La compétence de ces chambres spécialisées serait automatique dès lors qu’au moins l’une des parties est une entité étrangère ou qu’un droit étranger est applicable au litige. En présence de l’un de ces deux critères, la seule référence aux juridictions situées dans le ressort de la Cour d’Appel de Paris dans la clause d’attribution de juridiction serait suffisante pour que ces chambres soient compétentes.

Quelles sont les spécificités de la Chambre Internationale ?

La création de la Chambre Internationale permet à la France d’offrir, tant en première instance qu’en appel, la possibilité d’instruire les litiges commerciaux et de conduire les débats en anglais, devant des juges expérimentés et techniquement qualifiés, capables d’appliquer au fond le droit français ainsi que des règles de droit étrangers (notamment le droit de Common Law), selon des règles procédurales adaptées à ce type de contentieux.

  • Utilisation de la langue anglaise durant la procédure

En pratique, devant la Chambre Internationale, sous réserve de l’accord des parties :

- les pièces en langue anglaise peuvent être versées aux débats sans traduction,

- témoins, experts, parties et conseils des parties, lorsqu’ils sont étrangers et habilités à plaider devant la cour d’appel de Paris pourront intervenir oralement en anglais,

- les actes de procédure seront rédigés en français,

- les débats en français peuvent faire l’objet d’une traduction simultanée, à la demande d’une des parties, par un interprète qu’elle choisit, à ses frais,

- l’arrêt sera rédigé en français et accompagné d’une traduction jurée en anglais.

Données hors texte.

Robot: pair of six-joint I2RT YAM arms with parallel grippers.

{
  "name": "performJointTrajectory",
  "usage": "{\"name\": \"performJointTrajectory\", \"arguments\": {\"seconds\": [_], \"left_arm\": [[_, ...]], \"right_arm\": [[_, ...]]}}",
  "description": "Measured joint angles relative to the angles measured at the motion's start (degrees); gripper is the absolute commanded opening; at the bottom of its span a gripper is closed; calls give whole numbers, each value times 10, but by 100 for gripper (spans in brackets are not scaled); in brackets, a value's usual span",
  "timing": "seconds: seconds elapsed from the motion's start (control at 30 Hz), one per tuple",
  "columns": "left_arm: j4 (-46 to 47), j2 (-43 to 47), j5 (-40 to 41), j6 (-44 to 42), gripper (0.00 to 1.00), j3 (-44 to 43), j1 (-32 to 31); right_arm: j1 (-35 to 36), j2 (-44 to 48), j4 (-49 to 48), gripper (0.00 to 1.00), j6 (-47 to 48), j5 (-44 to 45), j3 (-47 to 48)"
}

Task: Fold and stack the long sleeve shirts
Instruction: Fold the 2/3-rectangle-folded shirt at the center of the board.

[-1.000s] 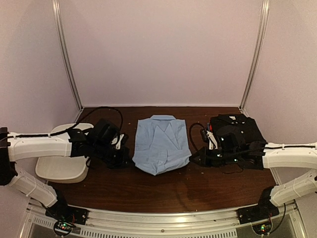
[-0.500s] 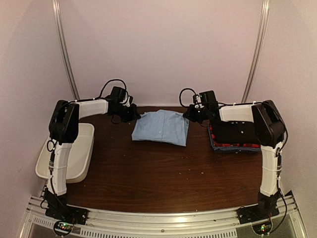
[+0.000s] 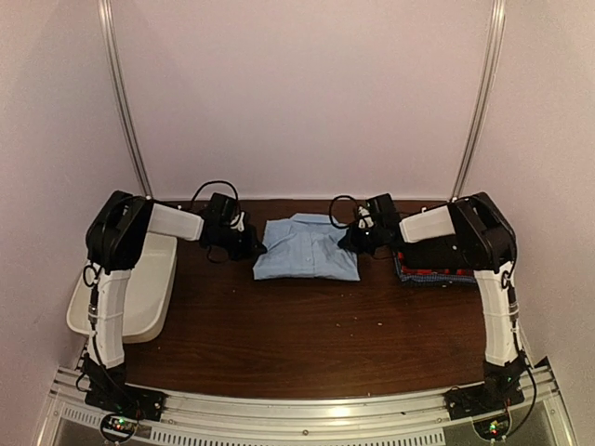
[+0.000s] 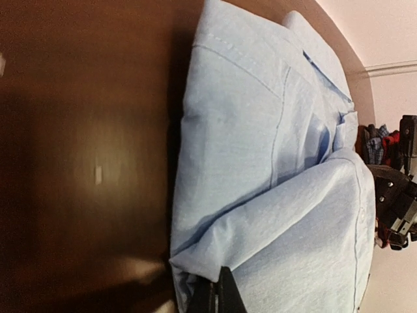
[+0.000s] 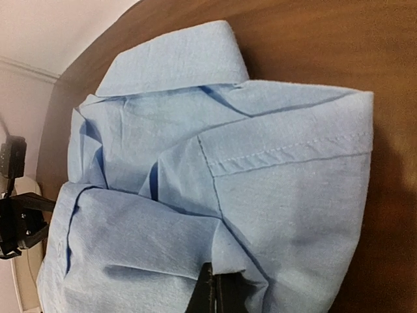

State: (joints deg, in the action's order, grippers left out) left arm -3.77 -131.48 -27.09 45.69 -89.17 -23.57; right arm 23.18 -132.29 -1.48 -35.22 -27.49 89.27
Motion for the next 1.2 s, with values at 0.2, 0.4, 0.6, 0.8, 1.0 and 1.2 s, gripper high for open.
{"name": "performJointTrajectory", "arguments": {"seconds": [0.2,0.4,0.6,0.8,1.0,1.2], "left_arm": [[50,205,30,49,0,291,-63],[62,355,76,94,0,431,-146],[55,435,111,113,0,449,-174],[41,449,129,112,0,435,-174],[12,449,137,104,0,399,-174],[-10,446,141,92,0,359,-174]], "right_arm": [[61,133,-71,0,0,-11,-223],[143,280,-55,0,-7,11,-386],[153,402,-21,0,-7,50,-424],[153,450,-1,0,-5,75,-424],[153,465,33,0,5,96,-417],[152,469,52,0,11,113,-399]]}}
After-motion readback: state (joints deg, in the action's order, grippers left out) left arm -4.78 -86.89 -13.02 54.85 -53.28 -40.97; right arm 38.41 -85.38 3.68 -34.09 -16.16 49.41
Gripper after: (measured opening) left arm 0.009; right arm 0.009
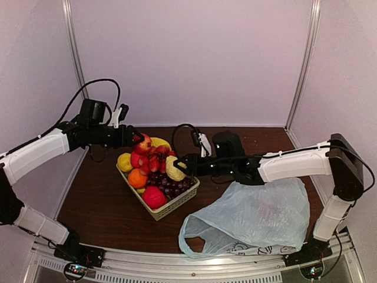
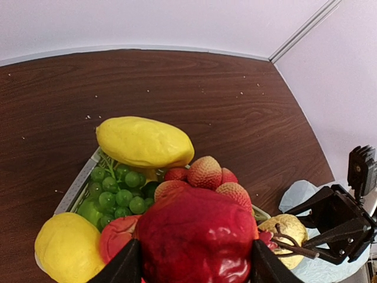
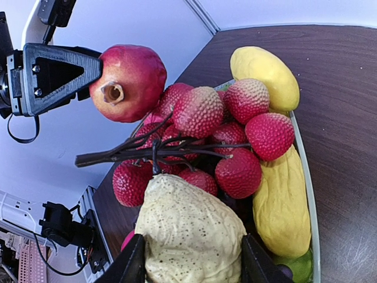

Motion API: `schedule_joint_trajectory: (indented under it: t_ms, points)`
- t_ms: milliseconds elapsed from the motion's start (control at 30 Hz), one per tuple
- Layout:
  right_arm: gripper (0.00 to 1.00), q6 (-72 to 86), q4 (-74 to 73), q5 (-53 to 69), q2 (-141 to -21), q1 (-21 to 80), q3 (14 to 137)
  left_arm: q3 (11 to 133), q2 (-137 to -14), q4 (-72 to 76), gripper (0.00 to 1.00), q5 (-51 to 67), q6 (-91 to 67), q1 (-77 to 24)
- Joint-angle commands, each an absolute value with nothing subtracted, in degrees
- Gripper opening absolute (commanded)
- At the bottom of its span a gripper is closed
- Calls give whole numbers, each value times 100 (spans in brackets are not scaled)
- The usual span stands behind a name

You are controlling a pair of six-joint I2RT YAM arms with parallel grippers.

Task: Untie the knot of the plastic bag and take out the fruit

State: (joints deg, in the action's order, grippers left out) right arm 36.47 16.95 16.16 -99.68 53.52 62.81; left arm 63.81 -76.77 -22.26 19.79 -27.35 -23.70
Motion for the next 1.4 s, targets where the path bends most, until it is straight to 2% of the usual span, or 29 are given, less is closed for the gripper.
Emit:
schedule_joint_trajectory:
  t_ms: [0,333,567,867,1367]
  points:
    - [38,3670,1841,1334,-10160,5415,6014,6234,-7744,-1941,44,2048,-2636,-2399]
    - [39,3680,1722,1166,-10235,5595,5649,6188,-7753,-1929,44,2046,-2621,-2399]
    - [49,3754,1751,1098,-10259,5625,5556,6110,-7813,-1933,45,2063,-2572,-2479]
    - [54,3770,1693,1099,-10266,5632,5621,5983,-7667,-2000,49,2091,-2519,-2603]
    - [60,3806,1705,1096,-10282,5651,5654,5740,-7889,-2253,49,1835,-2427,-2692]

  • Présence de juges qualifiés

Les formations de la Chambre Internationale seront composées de juges permanents, qualifiés en matière commerciale, financière et économique, ayant une connaissance des principaux droits étrangers applicables, mais aussi aptes à pratiquer l’anglais comme langue procédurale. La possibilité d’avoir un corps de juges d’appel hautement spécialisés qui interviendrait de manière temporaire ou extraordinaire est également à l’étude.

  • Procédure adaptée

Lors d’une première audience, les parties donnent leur accord pour que le litige soit examiné et jugé selon les modalités prévues dans les deux protocoles de procédure. La procédure devant ces cours spécialisées sera plus rapide, avec un calendrier impératif et des possibilités de modification plus limitées, notamment en cas d’incident ou de demandes additionnelles.

La preuve testimoniale occupe une place importante dans la procédure. Les parties, témoins, techniciens peuvent être appelés à répondre aux questions du juge et des parties, selon les modalités détaillées dans les protocoles. 

  • Reconnaissance des jugements

Enfin, dans le contexte du Brexit, la possibilité de reconnaissance et d’exécution automatique des jugements français dans tous les Etats membres reste un avantage important pour la France. La sortie du Royaume Uni de l’Union Européenne, sous réserve des résultats des négociations sur ce point, aura pour conséquence que toutes les décisions de justices rendues à Londres devront se soumettre aux procédures d’exéquatur en vigueur dans chacun des Etats membres de l’Union Européenne, afin de pouvoir y être reconnues et exécutées.

  • Début d’exercice

La Chambre Internationale sera opérationnelle après la nomination de son président et de ses deux conseillers par le Conseil supérieur de la magistrature et les protocoles s’appliqueront aux instances introduites à compter du 1er mars 2018.

L’initiative de la France de créer des juridictions commerciales spécialisées doit être appréciée dans le contexte européen, des projets similaires étant déjà en cours en Allemagne, en Belgique, en Irlande et aux Pays Bas. La France peut néanmoins s’appuyer sur la place importante qu’elle occupe déjà dans le monde du contentieux et de l’arbitrage international. A titre d’exemple, la CCI et sa Cour d’arbitrage y ont leur siège et les seules salles d’audiences du CIRDI hors de Washington y sont implantées. A cela s’ajoute la présence à Paris de nombreux cabinets d’avocats ayant une pratique contentieux et arbitrage bien établie et de services juridiques de grands groupes français et internationaux. Enfin, la création de la Chambre Internationale sera l’occasion de promouvoir le droit français comme droit applicable aux contrats commerciaux complexes et d’affermir la place de celui-ci comme référence parmi les pays civilistes.